Persistent issues with theft and sabotage in the Niger Delta could prompt Shell to take a hard look at its operations onshore Nigeria, the supermajor’s chief executive Ben van Beurden said this week.
“Our onshore oil position, despite all the efforts we put in against theft and sabotage, is under challenge,” van Beurden told reporters, as carried by Reuters, after Shell reported another set of weak Big Oil results affected by the pandemic.
“But developments like we are still seeing at the moment mean that we have to take another hard look at our position in onshore oil in Nigeria,” Shell’s top executive added.
Shell has been flagging for years problems with crude oil theft on its pipeline network onshore Nigeria.
Last week, The Hague Court of Appeal ordered Shell to compensate Nigerian farmers for two oil spills in the country 13 years ago, in the first lawsuit in which a company has been held liable in the Netherlands for its actions abroad.

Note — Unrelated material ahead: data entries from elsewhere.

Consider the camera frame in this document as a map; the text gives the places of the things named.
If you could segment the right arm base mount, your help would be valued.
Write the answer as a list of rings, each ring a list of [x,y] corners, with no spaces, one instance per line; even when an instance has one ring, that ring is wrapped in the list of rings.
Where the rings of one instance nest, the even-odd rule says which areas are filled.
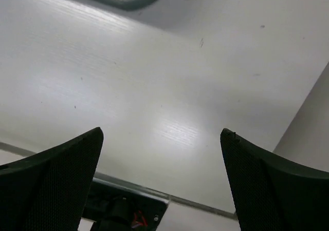
[[[82,218],[93,222],[91,230],[157,230],[169,202],[160,192],[94,178]]]

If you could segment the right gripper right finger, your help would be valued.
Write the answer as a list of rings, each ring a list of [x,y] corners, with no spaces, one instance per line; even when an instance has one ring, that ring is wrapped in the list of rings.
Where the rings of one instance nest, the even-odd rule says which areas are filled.
[[[328,230],[328,172],[221,132],[226,173],[241,230]]]

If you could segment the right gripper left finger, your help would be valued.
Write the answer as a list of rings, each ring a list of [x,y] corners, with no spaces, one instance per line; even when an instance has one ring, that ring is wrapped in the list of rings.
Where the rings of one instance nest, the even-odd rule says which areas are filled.
[[[96,127],[1,165],[1,230],[77,230],[103,139]]]

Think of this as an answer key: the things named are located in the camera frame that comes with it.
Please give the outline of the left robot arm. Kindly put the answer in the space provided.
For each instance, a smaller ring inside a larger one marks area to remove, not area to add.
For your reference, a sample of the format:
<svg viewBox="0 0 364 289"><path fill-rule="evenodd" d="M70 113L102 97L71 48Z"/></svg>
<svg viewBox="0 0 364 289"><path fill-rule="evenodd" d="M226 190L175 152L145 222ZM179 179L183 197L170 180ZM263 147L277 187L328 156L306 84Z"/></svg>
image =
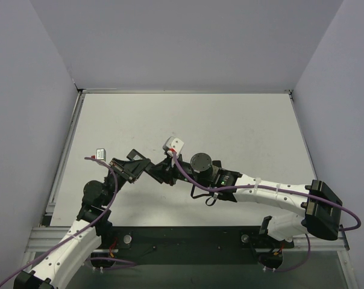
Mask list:
<svg viewBox="0 0 364 289"><path fill-rule="evenodd" d="M85 185L81 209L60 242L33 261L31 270L22 269L14 280L14 288L66 288L87 257L98 247L111 244L113 233L108 221L115 197L126 182L136 181L150 164L148 158L108 164L87 157L108 169L104 182Z"/></svg>

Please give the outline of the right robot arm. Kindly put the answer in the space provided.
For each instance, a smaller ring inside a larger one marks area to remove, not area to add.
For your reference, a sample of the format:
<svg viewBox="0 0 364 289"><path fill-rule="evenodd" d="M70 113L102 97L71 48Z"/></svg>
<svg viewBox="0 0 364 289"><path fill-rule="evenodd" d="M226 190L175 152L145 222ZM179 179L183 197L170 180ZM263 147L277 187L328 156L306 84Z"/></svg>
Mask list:
<svg viewBox="0 0 364 289"><path fill-rule="evenodd" d="M217 200L254 202L285 210L282 216L268 214L263 219L262 234L283 241L301 234L334 241L339 234L342 201L324 182L290 185L262 181L222 168L219 160L205 153L195 154L189 162L168 155L152 165L149 174L160 182L174 185L186 181L204 190L207 205Z"/></svg>

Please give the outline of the black remote control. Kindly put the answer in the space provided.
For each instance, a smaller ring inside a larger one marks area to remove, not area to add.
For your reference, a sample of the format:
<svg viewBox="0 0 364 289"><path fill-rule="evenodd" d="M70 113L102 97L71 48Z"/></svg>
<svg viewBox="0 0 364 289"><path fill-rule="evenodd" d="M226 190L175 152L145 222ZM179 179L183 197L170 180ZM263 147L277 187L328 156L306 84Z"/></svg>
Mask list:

The ruling of the Dutch court is setting a precedent for future lawsuits brought against oil firms in the countries where they are based, instead of the countries where oil spills or oil pollution has allegedly taken place.
Shell, for its part, continues to say that the spills were the result of sabotage, which has been frequent in the Niger Delta in Nigeria.
“We continue to believe that the spills in Oruma and Goi were the result of sabotage. We are therefore disappointed that this court has made a different finding on the cause of these spills and in its finding that” the Nigerian unit of Shell is liable, the Anglo-Dutch major said in a statement, as carried by Bloomberg.
“Sabotage, crude oil theft and illegal refining are a major challenge in the Niger Delta,” Shell noted.